Input for this task |
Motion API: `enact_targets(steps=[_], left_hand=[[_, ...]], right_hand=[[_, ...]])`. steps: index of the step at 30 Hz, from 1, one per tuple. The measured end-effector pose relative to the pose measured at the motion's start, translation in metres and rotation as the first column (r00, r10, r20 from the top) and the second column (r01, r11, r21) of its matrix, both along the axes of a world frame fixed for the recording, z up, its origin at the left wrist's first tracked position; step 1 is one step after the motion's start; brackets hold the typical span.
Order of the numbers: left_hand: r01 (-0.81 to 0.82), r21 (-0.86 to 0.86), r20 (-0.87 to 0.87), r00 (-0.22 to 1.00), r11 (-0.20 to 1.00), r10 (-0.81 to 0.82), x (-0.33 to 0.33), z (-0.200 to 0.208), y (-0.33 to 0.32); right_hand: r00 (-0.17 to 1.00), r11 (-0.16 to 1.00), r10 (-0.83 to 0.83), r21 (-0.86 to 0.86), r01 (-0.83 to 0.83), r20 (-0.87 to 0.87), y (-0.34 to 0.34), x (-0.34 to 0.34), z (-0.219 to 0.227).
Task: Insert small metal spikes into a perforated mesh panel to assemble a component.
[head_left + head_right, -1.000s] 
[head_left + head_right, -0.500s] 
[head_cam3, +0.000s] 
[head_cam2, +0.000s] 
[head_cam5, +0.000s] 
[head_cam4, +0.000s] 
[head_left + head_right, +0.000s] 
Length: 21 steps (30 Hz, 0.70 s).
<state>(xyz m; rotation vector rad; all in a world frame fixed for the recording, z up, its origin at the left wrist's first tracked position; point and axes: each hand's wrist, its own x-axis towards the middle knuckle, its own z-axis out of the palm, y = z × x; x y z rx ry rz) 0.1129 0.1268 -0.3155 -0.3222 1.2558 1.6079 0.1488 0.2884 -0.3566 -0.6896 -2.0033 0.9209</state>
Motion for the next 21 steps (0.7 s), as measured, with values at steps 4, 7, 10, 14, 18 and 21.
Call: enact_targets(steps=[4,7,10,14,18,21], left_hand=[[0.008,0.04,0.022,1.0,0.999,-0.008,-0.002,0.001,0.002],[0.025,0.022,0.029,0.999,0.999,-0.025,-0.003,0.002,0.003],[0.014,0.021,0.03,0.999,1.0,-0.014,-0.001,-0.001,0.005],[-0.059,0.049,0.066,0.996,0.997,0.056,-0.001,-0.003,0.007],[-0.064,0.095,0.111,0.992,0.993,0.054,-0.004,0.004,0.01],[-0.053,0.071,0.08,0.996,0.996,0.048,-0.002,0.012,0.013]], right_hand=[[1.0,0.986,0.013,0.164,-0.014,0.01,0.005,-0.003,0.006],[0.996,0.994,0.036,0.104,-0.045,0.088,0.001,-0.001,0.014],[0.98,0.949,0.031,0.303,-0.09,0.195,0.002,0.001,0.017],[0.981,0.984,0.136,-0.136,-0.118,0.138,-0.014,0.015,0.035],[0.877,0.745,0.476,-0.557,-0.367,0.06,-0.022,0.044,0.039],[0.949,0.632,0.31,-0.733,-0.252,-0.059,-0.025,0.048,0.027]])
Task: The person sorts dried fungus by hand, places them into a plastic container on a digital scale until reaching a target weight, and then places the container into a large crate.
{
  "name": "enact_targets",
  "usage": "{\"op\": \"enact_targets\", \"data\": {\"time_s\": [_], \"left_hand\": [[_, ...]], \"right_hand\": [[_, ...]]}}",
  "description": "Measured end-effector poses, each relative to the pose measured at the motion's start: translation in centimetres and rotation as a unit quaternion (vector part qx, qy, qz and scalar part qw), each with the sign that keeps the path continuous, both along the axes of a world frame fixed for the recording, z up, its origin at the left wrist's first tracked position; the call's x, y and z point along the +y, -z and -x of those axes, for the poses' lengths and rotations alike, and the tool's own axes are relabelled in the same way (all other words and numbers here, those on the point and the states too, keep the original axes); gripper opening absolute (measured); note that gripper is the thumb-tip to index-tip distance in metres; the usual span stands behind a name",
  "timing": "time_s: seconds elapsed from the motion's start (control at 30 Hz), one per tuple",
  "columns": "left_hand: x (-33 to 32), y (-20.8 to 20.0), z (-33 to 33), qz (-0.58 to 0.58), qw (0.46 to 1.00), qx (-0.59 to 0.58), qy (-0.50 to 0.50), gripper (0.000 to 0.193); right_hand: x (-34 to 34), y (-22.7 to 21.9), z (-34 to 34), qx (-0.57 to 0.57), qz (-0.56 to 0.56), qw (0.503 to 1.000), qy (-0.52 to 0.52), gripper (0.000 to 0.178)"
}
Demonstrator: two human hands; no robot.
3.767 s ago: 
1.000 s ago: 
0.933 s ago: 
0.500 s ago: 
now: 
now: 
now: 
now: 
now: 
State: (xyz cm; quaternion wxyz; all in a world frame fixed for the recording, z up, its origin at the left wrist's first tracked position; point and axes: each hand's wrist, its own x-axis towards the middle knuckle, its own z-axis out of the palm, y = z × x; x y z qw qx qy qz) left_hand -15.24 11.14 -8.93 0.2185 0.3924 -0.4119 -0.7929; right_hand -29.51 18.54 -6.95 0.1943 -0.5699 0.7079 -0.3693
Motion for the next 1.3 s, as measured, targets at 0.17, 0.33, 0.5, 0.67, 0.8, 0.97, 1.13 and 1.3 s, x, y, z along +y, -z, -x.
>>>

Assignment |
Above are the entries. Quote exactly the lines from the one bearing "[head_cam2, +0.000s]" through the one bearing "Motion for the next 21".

Response |
[head_cam2, +0.000s] 
[head_cam5, +0.000s] 
[head_cam4, +0.000s] 
[head_left + head_right, +0.000s] 
Length: 21 steps (30 Hz, 0.70 s).
<state>(xyz m; rotation vector rad; all in a world frame fixed for the recording, z up, its origin at the left wrist's first tracked position; point and axes: each hand's wrist, its own x-axis towards the middle knuckle, its own z-axis out of the palm, y = z × x; x y z rx ry rz) 0.1129 0.1268 -0.3155 -0.3222 1.2558 1.6079 0.1488 0.2884 -0.3566 -0.6896 -2.0033 0.9209</state>
Motion for the next 21 steps (0.7 s), as measured, with values at steps 4, 7, 10, 14, 18 and 21.

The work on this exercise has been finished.